In a similar way, if a policy has lapsed as a result of a client error or the error of the client’s representative (the adviser) the insurer should not receive a financial windfall in good faith as a result (ie, by way of the avoidance of an otherwise valid claim).

Once all the submission was drafted, the insurer was contacted and an informal meeting arranged. An explanation of the background was provided and then the submission and attachments, including all relevant medical reports, were handed over.

The insurer was not pushed for immediate feedback, because it would naturally need time to consider the submission.

The result

Quite simply, the insurer came back a little over a week later and advised they would admit the claim. A good result had been achieved.

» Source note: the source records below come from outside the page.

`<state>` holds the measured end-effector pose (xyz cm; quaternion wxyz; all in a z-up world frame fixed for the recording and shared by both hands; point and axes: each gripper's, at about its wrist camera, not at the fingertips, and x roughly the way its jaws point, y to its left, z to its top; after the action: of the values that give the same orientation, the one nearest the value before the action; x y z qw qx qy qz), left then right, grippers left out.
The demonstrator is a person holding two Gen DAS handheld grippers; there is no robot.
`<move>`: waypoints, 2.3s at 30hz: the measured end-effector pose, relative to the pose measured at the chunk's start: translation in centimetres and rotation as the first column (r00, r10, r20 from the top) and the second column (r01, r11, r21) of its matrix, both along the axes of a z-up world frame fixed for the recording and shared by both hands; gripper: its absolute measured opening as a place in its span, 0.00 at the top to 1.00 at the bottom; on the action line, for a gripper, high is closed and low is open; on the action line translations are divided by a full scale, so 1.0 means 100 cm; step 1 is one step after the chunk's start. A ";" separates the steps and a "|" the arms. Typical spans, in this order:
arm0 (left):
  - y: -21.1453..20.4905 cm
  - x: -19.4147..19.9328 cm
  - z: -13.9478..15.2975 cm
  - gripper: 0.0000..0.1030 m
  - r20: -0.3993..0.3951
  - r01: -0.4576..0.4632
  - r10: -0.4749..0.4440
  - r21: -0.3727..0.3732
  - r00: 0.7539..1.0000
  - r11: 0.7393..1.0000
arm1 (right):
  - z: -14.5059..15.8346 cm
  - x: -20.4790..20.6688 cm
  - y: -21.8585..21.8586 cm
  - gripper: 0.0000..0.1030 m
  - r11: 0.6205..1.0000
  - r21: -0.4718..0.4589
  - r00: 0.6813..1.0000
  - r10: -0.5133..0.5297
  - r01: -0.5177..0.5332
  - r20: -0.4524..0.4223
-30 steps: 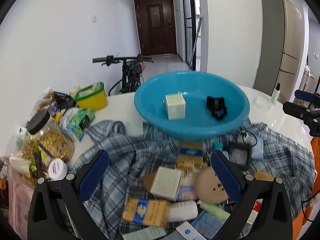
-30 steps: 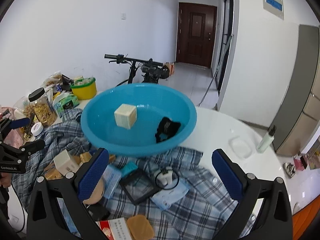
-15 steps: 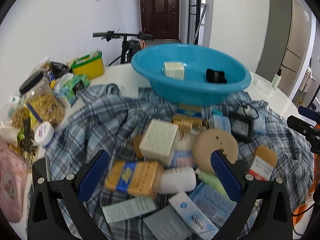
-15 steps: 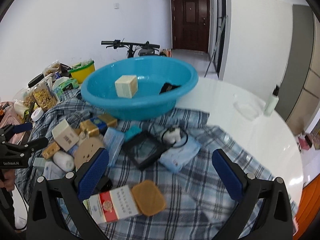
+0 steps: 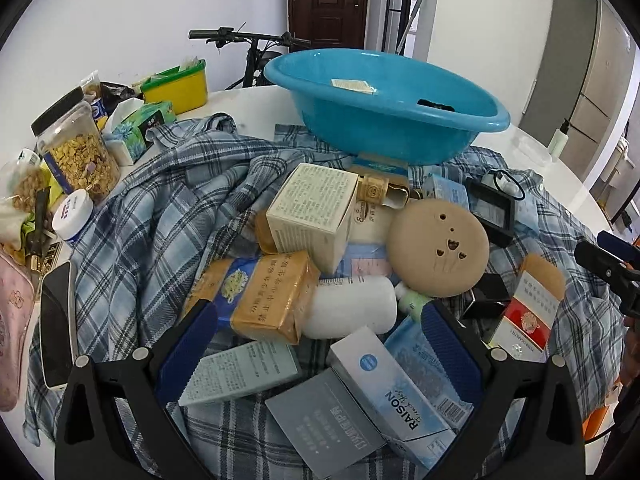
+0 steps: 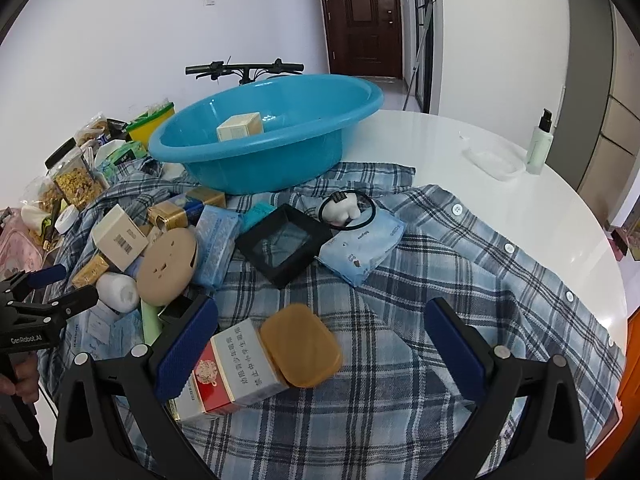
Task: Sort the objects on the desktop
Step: 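Lower the left tool onto a large green-printed cream box and close it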
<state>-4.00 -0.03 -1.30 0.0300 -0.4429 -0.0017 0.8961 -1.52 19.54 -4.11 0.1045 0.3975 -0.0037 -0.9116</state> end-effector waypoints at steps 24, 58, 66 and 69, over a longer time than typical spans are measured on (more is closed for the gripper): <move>-0.005 -0.010 0.002 0.00 -0.018 0.025 -0.025 0.016 1.000 1.000 | -0.007 -0.004 -0.007 0.00 1.000 0.016 1.000 0.012 -0.012 0.018; -0.007 -0.062 -0.003 0.56 -0.059 0.075 -0.072 0.035 0.996 0.997 | -0.026 -0.024 -0.003 0.00 1.000 -0.018 0.996 0.003 -0.001 0.092; -0.008 -0.040 0.006 0.56 -0.093 0.070 -0.067 0.030 0.993 0.997 | -0.027 -0.020 -0.005 0.00 1.000 -0.022 0.996 0.007 -0.005 0.091; -0.008 -0.032 0.009 0.56 -0.101 0.063 -0.058 0.043 0.993 0.997 | -0.026 -0.018 -0.007 0.00 1.000 -0.021 0.996 0.012 -0.010 0.087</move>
<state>-7.20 -0.88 -0.38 0.0676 -0.3968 -0.0075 0.9154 -3.33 18.88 -6.67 0.1134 0.4356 -0.0155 -0.8928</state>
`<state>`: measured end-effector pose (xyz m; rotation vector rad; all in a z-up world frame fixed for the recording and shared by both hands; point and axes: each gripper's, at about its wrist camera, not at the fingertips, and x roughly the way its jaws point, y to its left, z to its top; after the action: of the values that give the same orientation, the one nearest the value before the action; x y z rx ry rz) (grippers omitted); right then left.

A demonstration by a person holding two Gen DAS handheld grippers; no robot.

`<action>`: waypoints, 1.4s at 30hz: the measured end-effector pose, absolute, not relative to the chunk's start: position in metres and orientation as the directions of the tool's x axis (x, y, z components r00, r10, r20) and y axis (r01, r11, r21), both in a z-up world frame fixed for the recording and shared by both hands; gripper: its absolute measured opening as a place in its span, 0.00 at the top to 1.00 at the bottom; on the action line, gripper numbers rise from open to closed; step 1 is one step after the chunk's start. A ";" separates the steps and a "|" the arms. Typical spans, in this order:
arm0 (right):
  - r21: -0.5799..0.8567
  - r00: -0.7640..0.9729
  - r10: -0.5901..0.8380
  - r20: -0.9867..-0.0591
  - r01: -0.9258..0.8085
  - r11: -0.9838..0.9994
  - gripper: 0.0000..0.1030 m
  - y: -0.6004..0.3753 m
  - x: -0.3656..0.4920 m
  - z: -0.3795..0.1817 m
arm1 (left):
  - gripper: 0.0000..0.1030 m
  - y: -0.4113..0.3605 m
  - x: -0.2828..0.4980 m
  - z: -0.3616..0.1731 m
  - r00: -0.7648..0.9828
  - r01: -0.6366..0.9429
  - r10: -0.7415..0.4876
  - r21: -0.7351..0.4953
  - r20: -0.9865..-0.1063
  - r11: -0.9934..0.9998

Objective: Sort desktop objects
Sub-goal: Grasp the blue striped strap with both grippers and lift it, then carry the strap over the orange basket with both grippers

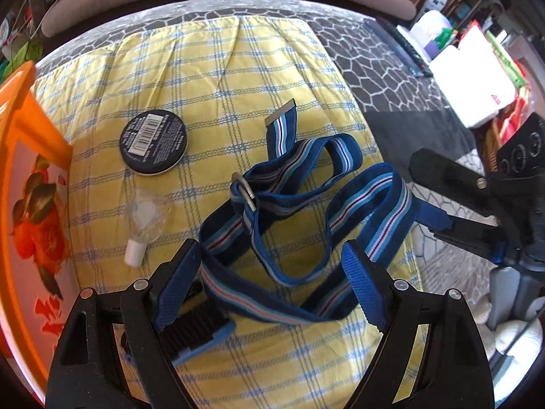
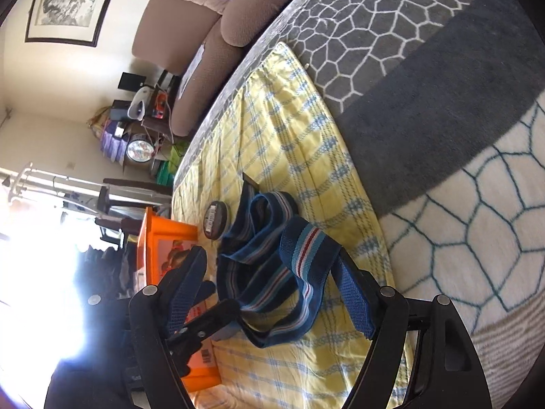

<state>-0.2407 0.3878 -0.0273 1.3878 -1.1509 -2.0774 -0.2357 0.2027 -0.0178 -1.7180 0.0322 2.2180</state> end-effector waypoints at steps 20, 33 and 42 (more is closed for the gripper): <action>0.878 -0.415 -0.792 -0.448 -0.039 -0.476 0.24 0.351 -0.247 -0.005 | 0.95 0.206 -0.221 0.007 -0.216 -0.357 0.332 -0.242 -0.918 -0.902; 0.873 -0.439 -0.804 -0.401 0.084 -0.481 0.24 0.319 -0.221 0.097 | 0.95 0.145 -0.178 0.121 -0.339 -0.354 0.409 -0.288 -0.847 -0.890; 0.845 -0.430 -0.823 -0.371 0.211 -0.491 0.24 0.256 -0.194 0.190 | 0.95 0.093 -0.146 0.198 -0.434 -0.337 0.434 -0.305 -0.789 -0.891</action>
<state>-0.1940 0.2556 0.1904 1.0699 -0.9679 -1.9759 -0.1459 0.0933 0.1979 -1.3234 -0.1397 2.3279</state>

  • the claim was being paid;
  • delays and stress had been minimised;
  • adviser and licensee risk exposure had been removed;
  • the insurer had been allowed to make its decision without any direct or indirect pressure; and
  • all parties had retained their dignity.

Lessons learned

There were a number of indirect lessons learned:

  • an apparently hopeless situation may not be hopeless;
  • taking the time to develop a strategy incorporating a compelling submission has merit; and
  • open and respectful communication has merit.

The main lesson learned was that without the presence of compliance standards and sound administrative procedures, the proofs necessary to make the compelling case would not have been available.

Compliance and administrative procedures can result in additional work, but the financial rewards and peace of mind more than justify the effort both directly (by avoiding the problem) and indirectly (through optimal business valuation).

Col Fullagar is the national manager of RI Advice.